■ TASK ■
Transcribe the data as written, minus images.
[Start of Attachment]
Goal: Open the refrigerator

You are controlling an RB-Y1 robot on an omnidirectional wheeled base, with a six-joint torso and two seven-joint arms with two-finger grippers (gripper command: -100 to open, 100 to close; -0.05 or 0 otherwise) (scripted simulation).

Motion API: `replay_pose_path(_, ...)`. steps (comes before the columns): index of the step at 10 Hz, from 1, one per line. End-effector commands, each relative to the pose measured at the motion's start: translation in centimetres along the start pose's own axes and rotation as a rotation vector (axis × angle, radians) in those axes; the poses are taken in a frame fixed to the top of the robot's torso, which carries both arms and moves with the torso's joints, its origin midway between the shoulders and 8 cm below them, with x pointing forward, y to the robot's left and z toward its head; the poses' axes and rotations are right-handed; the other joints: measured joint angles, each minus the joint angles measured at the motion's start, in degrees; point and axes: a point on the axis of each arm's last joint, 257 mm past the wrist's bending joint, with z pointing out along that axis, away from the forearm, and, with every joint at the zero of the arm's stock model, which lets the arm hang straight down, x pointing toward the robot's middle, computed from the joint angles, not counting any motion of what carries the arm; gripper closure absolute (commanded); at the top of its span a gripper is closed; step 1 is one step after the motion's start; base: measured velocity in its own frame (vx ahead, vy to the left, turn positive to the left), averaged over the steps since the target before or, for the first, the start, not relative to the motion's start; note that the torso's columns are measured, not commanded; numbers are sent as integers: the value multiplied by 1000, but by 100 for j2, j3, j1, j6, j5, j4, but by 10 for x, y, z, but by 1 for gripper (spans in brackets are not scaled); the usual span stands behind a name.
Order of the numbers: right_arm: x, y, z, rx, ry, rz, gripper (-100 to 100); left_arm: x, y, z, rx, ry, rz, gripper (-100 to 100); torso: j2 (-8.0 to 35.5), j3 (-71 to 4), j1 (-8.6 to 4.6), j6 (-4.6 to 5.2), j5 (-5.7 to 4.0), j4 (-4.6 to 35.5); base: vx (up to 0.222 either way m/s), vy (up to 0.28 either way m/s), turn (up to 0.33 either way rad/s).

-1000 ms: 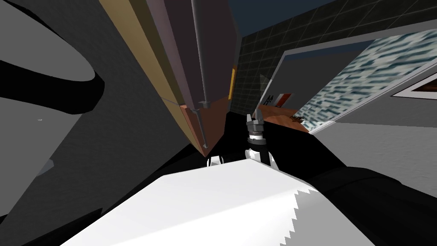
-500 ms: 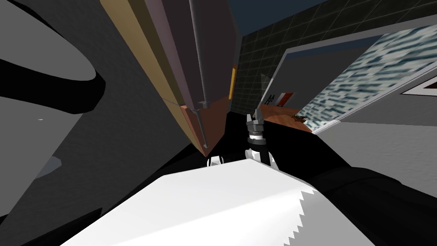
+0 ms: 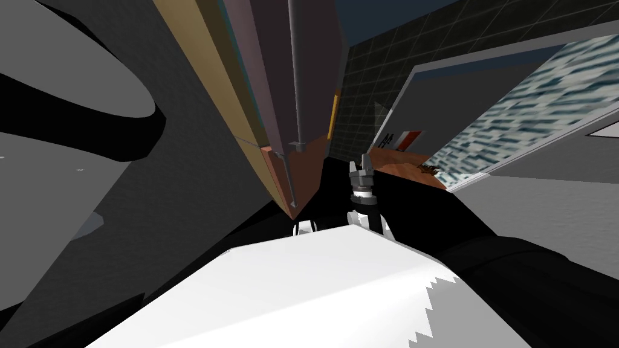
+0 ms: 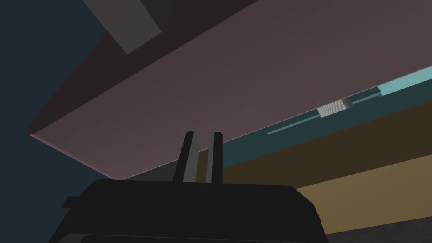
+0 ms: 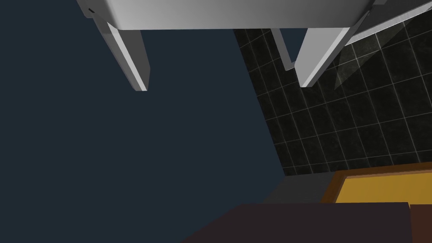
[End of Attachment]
■ SOLUTION TO THE PROBLEM ■
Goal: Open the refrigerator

You are controlling an RB-Y1 robot on an omnidirectional wheeled base, with a six-joint torso and two seven-joint arms with two-finger grippers (gripper command: -100 to open, 100 to close; -0.05 or 0 otherwise) (scripted simulation).

Motion API: `replay_pose_path(_, ...)`. steps (comes before the columns): index of the step at 10 Hz, from 1, one per line. End-effector commands, each relative to the pose measured at the motion's start: translation in centimetres along the start pose's own axes and rotation as a rotation vector (axis × angle, radians) in those axes; the poses are taken in a frame fixed to the top of the robot's torso, which carries both arms and moves with the torso's joints, its origin midway between the shoulders and 8 cm below them, with x pointing forward, y to the robot's left and z toward its head; the poses' axes and rotations are right-handed; the other joints: measured joint angles, each minus the joint angles measured at the motion's start, in degrees; point and axes: a point on the axis of each arm's last joint, 257 mm past the wrist's bending joint, with z pointing out along that axis, away from the forearm, and, with every joint at the zero of the arm's stock model, which lets the arm hang straight down, x pointing toward the robot's middle, computed from the joint angles, not counting any motion of what carries the arm; gripper closure absolute (commanded); at the top of its span a gripper is closed; step 1 is one step after the motion's start; base: measured velocity in its own frame (vx ahead, vy to the left, turn positive to the left), averaged over the steps since the target before or, for the first, the start, not relative to the motion's start; note that the torso's columns are measured, not commanded; numbers are sent as integers: the value multiplied by 1000, but by 100 for j2, j3, j1, j6, j5, j4, but by 10 for x, y, z, but by 1 for gripper (spans in brackets are not scaled); the usual span stands behind a name.
Order of the numbers: right_arm: x, y, z, rx, ry, rz, gripper (-100 to 100); left_arm: x, y, z, rx, ry, rz, gripper (-100 to 100); torso: j2 (-8.0 to 35.5), j3 (-71 to 4), j1 (-8.6 to 4.6), j6 (-4.6 to 5.2), j5 (-5.7 to 4.0), j4 (-4.6 to 35.5); base: vx (up to 0.222 either way m/s), vy (up to 0.28 either way m/s), turn (up to 0.33 either way rad/s).

-1000 ms: 
-500 ms: 
+0 ms: 
+0 ms: 
+0 ms: 

What this exercise required is now done.